**WORK TASK:**
Answer with a single number stating how many lines of the entries below include the string "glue".

[Data items]
===============
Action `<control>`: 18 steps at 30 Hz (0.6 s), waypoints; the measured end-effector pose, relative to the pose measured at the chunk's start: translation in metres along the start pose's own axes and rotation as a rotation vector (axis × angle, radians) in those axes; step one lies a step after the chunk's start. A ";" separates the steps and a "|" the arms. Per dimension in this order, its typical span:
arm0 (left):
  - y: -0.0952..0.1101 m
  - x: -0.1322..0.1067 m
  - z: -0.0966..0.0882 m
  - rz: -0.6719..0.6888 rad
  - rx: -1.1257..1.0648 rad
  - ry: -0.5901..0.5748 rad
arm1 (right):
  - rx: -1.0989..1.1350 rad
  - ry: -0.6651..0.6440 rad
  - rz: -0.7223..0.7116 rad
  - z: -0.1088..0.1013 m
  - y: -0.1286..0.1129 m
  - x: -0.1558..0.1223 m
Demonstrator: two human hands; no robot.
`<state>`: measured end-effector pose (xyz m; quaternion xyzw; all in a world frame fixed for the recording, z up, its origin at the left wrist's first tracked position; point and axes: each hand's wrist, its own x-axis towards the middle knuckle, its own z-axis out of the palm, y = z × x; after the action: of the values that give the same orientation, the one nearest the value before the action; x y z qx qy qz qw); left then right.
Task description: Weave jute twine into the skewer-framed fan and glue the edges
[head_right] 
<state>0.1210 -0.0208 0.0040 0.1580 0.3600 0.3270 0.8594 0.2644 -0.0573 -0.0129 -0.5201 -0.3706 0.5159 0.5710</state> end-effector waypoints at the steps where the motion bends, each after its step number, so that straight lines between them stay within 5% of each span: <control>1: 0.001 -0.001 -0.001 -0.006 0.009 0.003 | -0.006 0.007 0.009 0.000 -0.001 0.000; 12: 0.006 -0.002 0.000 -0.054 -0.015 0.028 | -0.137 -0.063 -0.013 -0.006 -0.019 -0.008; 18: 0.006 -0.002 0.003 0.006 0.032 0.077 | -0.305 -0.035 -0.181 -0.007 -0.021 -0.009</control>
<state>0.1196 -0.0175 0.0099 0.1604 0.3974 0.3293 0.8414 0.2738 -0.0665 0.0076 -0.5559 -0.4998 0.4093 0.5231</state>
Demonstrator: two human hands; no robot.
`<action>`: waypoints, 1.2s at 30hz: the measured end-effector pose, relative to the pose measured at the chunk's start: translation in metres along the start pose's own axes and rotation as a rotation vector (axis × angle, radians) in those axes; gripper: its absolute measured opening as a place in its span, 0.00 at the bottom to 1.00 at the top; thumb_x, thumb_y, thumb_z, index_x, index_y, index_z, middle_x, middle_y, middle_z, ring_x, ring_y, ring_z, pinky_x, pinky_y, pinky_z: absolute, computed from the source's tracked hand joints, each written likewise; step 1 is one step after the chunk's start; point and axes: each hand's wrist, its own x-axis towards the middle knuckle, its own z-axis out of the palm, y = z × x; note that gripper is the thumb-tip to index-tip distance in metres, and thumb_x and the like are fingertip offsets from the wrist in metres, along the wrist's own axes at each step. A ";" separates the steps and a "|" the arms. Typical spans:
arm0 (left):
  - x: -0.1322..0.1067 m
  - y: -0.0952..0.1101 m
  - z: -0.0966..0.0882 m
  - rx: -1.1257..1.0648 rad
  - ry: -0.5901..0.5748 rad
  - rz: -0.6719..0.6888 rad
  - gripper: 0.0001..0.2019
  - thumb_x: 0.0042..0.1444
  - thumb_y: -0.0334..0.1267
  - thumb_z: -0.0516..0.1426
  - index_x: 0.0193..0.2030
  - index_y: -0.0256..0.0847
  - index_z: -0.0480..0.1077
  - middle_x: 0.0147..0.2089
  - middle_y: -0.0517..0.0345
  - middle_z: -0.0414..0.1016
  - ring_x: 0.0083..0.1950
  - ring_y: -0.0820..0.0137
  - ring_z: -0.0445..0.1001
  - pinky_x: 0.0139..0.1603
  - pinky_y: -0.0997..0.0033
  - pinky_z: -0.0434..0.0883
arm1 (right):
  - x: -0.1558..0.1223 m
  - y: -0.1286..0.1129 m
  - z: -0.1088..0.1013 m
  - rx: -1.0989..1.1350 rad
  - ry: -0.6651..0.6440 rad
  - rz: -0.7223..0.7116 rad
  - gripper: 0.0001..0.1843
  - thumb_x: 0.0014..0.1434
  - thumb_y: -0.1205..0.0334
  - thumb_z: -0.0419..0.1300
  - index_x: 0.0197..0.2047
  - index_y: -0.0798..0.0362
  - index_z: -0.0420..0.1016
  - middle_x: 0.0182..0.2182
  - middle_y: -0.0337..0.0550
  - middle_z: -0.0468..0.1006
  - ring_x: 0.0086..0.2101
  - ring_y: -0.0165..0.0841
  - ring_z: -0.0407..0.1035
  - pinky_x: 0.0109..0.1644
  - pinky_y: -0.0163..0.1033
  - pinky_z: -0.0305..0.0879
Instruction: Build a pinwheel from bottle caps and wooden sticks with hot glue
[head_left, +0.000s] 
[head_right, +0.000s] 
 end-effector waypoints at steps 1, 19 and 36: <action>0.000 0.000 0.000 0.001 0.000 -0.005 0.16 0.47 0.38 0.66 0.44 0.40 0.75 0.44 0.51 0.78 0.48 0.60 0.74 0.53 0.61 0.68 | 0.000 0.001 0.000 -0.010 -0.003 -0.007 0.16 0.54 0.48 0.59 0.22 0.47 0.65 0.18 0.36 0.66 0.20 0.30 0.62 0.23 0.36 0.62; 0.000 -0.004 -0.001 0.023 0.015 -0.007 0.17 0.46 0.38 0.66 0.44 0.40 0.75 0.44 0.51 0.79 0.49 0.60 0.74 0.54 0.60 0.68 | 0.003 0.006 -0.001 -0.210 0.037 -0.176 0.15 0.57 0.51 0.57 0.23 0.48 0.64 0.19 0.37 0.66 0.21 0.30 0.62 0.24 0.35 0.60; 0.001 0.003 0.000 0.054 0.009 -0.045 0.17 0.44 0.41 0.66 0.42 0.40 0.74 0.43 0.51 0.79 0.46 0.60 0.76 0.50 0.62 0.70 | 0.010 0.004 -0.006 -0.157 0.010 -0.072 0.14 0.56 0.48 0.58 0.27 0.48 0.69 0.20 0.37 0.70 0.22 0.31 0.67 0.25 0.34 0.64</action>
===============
**ANSWER SECTION:**
2